King Lear is a role that so often ranks actors of a certain age; it is the Hamlet for the performer who is closer to his pension than his school days. As such, much attention is usually focused on the incumbent of that role. Yet, when director Rupert Goold works his magic on Shakespeare, as he most recently did with Macbeth and The Tempest, the critics wonder what the director will lend to the piece.
As with his previous offerings, King Lear is no straightforward representation of Shakespeare’s famous tragedy. In the Young Vic’s auditorium, with actors entering and exiting through the audience and performing among the theatergoers, the sense of regality is stripped away. Intimacy breeds familiarity as royals pass among mere commoners. Giles Cadle’s set, a corrugated iron castle and worn stone steps, evokes the impression that Lear is the least wealthy of kings, while the introduction of a microphone when Lear asks his daughters to profess their love makes him resemble a working man’s club entertainer circa 1970.

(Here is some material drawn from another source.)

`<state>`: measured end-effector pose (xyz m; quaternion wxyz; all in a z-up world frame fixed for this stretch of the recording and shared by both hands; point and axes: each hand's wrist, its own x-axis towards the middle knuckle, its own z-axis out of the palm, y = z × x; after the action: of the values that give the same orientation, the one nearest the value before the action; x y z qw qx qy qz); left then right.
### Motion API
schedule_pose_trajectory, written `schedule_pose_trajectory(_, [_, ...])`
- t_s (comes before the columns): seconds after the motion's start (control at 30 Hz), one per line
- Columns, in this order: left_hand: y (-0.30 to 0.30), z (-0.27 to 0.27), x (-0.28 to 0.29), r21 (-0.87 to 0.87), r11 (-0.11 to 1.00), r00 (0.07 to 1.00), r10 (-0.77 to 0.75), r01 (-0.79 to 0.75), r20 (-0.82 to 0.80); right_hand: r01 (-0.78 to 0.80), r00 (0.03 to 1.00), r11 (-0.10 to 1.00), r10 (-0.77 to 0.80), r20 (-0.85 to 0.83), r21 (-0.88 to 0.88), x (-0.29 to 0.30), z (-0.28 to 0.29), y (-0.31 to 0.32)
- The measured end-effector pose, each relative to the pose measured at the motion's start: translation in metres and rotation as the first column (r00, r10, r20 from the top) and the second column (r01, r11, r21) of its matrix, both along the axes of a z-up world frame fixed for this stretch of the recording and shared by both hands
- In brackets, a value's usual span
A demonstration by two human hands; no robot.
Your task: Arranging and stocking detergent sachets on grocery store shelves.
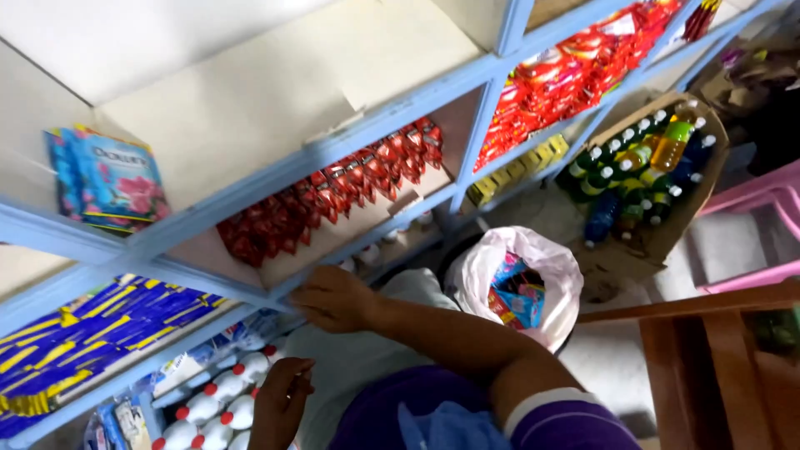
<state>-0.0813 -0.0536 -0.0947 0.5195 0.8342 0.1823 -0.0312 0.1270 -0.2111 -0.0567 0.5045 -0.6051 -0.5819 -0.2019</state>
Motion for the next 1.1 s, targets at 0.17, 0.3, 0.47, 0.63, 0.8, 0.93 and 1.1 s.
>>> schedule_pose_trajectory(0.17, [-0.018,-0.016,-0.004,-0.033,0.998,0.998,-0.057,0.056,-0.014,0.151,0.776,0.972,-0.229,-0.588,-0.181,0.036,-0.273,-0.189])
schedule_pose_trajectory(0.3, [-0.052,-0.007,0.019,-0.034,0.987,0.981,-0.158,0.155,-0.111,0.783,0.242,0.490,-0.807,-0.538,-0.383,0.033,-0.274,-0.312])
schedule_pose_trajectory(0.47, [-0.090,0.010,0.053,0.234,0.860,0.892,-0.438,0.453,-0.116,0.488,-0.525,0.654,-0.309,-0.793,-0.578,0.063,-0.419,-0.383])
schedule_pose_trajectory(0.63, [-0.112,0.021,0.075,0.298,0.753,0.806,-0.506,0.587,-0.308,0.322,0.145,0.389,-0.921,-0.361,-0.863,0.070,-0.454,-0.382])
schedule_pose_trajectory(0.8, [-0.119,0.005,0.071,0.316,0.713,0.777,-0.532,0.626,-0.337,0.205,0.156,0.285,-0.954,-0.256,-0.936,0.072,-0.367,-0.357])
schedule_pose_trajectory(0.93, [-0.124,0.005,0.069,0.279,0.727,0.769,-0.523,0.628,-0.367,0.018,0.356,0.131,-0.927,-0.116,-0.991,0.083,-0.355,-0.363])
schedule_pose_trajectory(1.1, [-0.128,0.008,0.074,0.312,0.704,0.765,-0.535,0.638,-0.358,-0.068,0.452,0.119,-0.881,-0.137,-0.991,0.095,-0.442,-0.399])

This style of performance runs throughout the show, Lear again returning to the mike for his speech in the storm amid pouring rain and a chorus of singing enemies. Is Lear really mad, or is he just performing?
Postlethwaite’s Lear is a likeable chap, his weatherbeaten face showing years of worry. He comes across as the patriarch digging a hole that his pride prevents him escaping from. Around Postlethwaite, his supporting performers flourish. Nigel Cooke’s Kent is a man viscerally devoted to his lord, while Forbes Masson delivers a desperately tortured Fool displaying enough pain for the entire Young Vic audience. Jonjo O’Neill adds a touch of the cheeky rogue to the usurping Edmund.
Theatregoers familiar with the director’s work might recognise a few Goold-isms – the use of projection and video, the rumbling bass and dramatic drumbeats – but additional twists and flourishes add new impetus to the well known tragedy. Gloucester’s blinding scene had a touch of the Reservoir Dogs about it and drew gasps from the first night audience, Lear’s speech about Goneril’s future offspring has a new gravitas, and the return of the banished Cordelia casts the youngest daughter as an avenging angel.
When King Lear – a co-production between the Young Vic, Headlong Theatre and the Liverpool Everyman and Playhouse – opened last year at the Liverpool venue, it was met with claims of a muddled vision. The Young Vic has inherited a more honed production where the tale of the disintegrating king takes less prominence, giving audiences a fable of an aging man fighting hopelessly against the ambitions of a power-hungry youth.